In Bagdikian's opinion, this concentration of media companies threatened the
flow of information as these companies stressed profit over public service.[8]
        In reviewing the literature, it is important to note that public ownership and
group ownership are not necessarily identical.[9]  Each involves its unique
implications for newspaper managers.  Most public ownership research studied
issues of short-term profit orientation vs. long-term investment in product
quality.  Most group ownership studies examined issues of individual newspaper
autonomy within a centralized corporate environment that stresses uniform
policies and procedures.
        Publicly-traded newspaper companies.  To many journalists, the capital from
public stock offerings has a serious consequence: the involvement of
stockholders, whose interests might not match those of journalists.  A recent
Columbia Journalism Review article noted, "The clash between meeting investors'
financial expectations and protecting journalistic integrity may be approaching
a critical juncture."[10]  The article pointed to decisions such as Times-Mirror
Co.'s closing down of New York Newsday as proof that executives of
publicly-owned newspapers were more interested in cost-saving moves that
impressed stock analysts than in the survival of newspaper properties.
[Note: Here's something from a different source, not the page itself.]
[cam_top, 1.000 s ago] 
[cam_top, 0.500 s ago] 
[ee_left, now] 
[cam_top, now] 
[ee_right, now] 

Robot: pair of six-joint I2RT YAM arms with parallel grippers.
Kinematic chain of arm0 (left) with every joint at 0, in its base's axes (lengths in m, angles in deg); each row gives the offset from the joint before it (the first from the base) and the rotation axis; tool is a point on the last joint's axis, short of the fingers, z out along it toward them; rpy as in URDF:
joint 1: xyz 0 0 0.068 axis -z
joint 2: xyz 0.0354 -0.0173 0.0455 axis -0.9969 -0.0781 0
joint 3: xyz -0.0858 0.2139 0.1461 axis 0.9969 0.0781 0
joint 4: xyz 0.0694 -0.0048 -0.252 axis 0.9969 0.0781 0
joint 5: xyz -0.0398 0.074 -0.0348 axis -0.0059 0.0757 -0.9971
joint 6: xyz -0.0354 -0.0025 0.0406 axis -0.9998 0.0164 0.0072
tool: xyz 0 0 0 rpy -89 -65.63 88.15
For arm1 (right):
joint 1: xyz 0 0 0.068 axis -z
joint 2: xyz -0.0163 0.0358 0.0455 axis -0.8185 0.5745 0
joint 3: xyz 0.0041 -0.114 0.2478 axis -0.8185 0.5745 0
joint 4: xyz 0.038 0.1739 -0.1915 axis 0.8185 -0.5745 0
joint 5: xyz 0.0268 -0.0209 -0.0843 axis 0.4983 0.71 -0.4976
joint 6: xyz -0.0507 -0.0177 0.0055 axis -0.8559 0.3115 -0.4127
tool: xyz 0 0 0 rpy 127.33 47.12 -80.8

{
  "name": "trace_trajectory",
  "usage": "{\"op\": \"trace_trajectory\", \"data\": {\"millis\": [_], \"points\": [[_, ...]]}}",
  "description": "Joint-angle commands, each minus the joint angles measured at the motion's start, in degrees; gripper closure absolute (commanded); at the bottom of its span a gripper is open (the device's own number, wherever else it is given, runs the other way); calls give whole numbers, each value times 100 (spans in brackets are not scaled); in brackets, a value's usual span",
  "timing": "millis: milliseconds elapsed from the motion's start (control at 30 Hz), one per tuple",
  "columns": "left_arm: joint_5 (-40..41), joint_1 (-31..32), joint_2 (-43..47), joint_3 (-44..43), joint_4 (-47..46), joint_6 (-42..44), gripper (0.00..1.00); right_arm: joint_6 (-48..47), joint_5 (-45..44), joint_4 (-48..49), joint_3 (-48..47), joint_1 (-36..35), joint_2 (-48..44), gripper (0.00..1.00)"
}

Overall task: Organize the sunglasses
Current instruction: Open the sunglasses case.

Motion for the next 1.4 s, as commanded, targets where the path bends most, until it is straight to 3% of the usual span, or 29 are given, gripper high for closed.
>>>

        One early study of the effects of public ownership on newspaper management was
conducted by Philip Meyer and Stanley T. Wearden in 1983.  Meyer and Wearden
were concerned that stockbrokers' emphasis on such short-term financial factors
as profits was detrimental to newspapers.  Measuring attitudes of publishers,
editors, and staff members, they found that no newspaper employee, at any level
of authority, held the same attitudes as newspaper stock analysts. Given a list
of ten yardsticks of success, the stock analysts stressed such factors as
management quality, financial health, and earnings consistency, while even
publishers -- who would work most closely with the analysts -- instead stressed
product quality and editorial quality.[11]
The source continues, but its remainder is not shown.